Mayor Vincent Gray’s administration did its best to offer suitable services to missing 8-year-old Relisha Rudd and her family, according to a report (pdf) released this week by two deputy mayors of Washington, D.C.
But lapses in communication among several key agencies, including schools and social services, may have led to mistakes in Relisha’s case, with officials failing to take action because they wrongly assumed that others had acted, the report says, according to the Washington Post.
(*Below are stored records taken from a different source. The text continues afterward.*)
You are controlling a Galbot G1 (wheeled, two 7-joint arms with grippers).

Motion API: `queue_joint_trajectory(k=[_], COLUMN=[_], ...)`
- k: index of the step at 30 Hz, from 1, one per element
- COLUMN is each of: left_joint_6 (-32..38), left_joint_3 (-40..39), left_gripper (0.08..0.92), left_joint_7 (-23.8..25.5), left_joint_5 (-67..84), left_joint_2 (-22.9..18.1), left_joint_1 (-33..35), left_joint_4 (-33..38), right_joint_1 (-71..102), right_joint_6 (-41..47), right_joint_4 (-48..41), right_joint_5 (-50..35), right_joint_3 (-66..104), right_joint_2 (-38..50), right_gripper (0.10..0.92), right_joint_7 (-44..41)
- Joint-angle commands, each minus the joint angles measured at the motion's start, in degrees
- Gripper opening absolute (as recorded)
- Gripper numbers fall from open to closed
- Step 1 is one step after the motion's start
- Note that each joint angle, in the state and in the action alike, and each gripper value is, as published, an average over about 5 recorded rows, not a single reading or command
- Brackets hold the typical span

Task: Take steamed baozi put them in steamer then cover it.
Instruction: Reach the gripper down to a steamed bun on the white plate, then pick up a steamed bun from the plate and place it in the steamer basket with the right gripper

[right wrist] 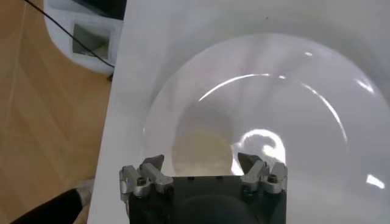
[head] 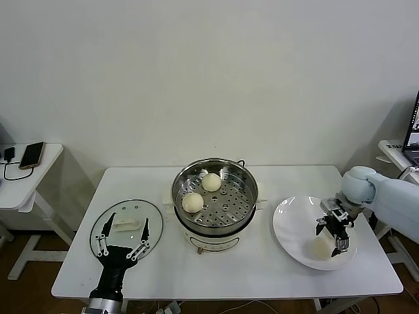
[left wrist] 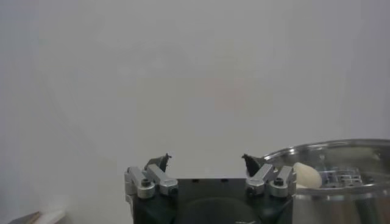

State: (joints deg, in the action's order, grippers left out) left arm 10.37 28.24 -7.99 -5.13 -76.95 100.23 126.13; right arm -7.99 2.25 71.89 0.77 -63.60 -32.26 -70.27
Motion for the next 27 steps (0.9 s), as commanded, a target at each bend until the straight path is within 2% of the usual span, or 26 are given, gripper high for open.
queue_joint_trajectory(k=[1,6,17,27], left_joint_6=[0.0,0.0,-0.1,-0.2], left_joint_3=[0.2,0.2,0.2,0.0], left_gripper=[0.823,0.823,0.823,0.823], left_joint_7=[-0.1,-0.1,-0.1,-0.1], left_joint_5=[0.0,0.0,0.3,0.4], left_joint_2=[0.0,0.0,0.1,0.6], left_joint_1=[0.0,-0.2,-0.6,-0.6], left_joint_4=[0.0,-0.1,0.0,0.4], right_joint_1=[2.9,3.5,1.2,-17.5], right_joint_6=[0.2,0.3,0.5,-4.7], right_joint_4=[-0.1,-0.1,1.3,5.8], right_joint_5=[2.3,2.7,1.8,-3.5], right_joint_3=[1.9,2.2,1.0,-1.6], right_joint_2=[0.4,0.3,0.5,-2.0], right_gripper=[0.823,0.813,0.677,0.653], right_joint_7=[2.1,3.1,5.2,-0.6])
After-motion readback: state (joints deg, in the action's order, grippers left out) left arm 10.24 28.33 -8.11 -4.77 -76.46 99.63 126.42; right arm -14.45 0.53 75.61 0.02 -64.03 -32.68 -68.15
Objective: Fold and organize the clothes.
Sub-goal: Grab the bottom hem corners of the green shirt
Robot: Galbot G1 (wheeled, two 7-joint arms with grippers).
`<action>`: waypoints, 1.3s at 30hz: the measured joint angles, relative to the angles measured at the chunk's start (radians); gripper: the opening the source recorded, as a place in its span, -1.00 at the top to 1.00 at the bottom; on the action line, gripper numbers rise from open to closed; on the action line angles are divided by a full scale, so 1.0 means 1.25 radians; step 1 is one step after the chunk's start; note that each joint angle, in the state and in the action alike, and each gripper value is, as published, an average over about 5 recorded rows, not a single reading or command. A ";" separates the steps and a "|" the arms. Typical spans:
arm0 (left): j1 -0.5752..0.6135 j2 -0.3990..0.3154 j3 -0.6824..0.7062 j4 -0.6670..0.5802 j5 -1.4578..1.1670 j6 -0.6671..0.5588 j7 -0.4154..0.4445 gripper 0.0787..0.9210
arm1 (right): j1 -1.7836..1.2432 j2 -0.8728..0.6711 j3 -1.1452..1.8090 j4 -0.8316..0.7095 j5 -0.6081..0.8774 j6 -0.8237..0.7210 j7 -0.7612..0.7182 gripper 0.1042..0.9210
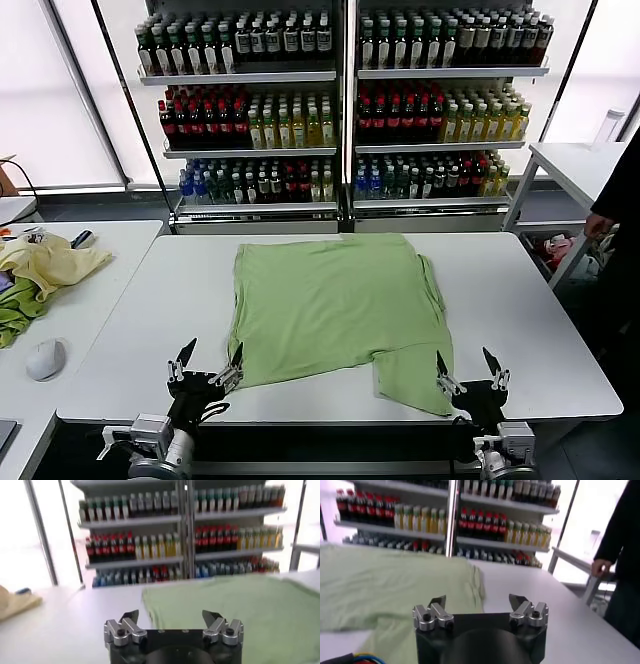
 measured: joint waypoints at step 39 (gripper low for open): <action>-0.048 0.048 0.043 0.149 -0.123 0.062 -0.012 0.84 | 0.012 -0.015 -0.034 -0.040 0.167 -0.077 0.007 0.69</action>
The child, who lived with her family in the homeless shelter at the former D.C. General hospital, was last seen March 1 with Khalil Tatum, a janitor at the shelter with whom Relisha’s mother allowed the girl to spend time, according to Washington City Paper. Relisha was not reported missing, however, until weeks later, and police became involved on March 19. Shortly after, investigators discovered the body of Tatum’s wife in a hotel room in Oxon Hill, Md. And on March 31, police found Tatum dead in an apparent suicide.
But Relisha remains missing as a new school year has begun.
The District’s review includes 26 policy and procedural recommendations that city agencies are urged to enact, but city officials say that even if these measures had been in place, it is unlikely that they would have prevented Relisha’s disappearance.
“Even if recommendations were in place, there’s nothing that could have prevented what happened because of things that were completely out of the control of government agencies,” Abigail Smith, the city’s deputy mayor for education, told Washington City Paper. Smith and B.B. Otero, who is responsible for health and human services, are the two deputy mayors who oversaw the review.
Other findings from the review show that school administrators tried in March to obtain medical documentation from Relisha’s mother justifying her absences, Washington City Paper writes. The school followed its protocol, but Relisha’s mother lied, saying that the child was sick and being cared for by a “Dr. Tatum,” the paper writes. Initially the school delayed reporting Relisha’s extensive absences to the Child and Family Services Agency in order to give her mother more time to collect the necessary documentation to justify Relisha’s absences. Once a school social worker discovered that Tatum was not a doctor, the absences were immediately reported.
Child-welfare advocates and D.C. Council member Jim Graham, head of the government committee tasked with overseeing the shelter at D.C. General, sharply criticized the report, according to the Post.
Relisha’s case is a “terribly tragic tale of government failure,” Graham (D-Ward 1) told the Post in an email. “I am totally baffled by the report’s conclusion that ‘no justifiable government actions would have prevented Relisha’s tragic disappearance.’ I think it is now obvious that much more could have been done to protect this vulnerable child.”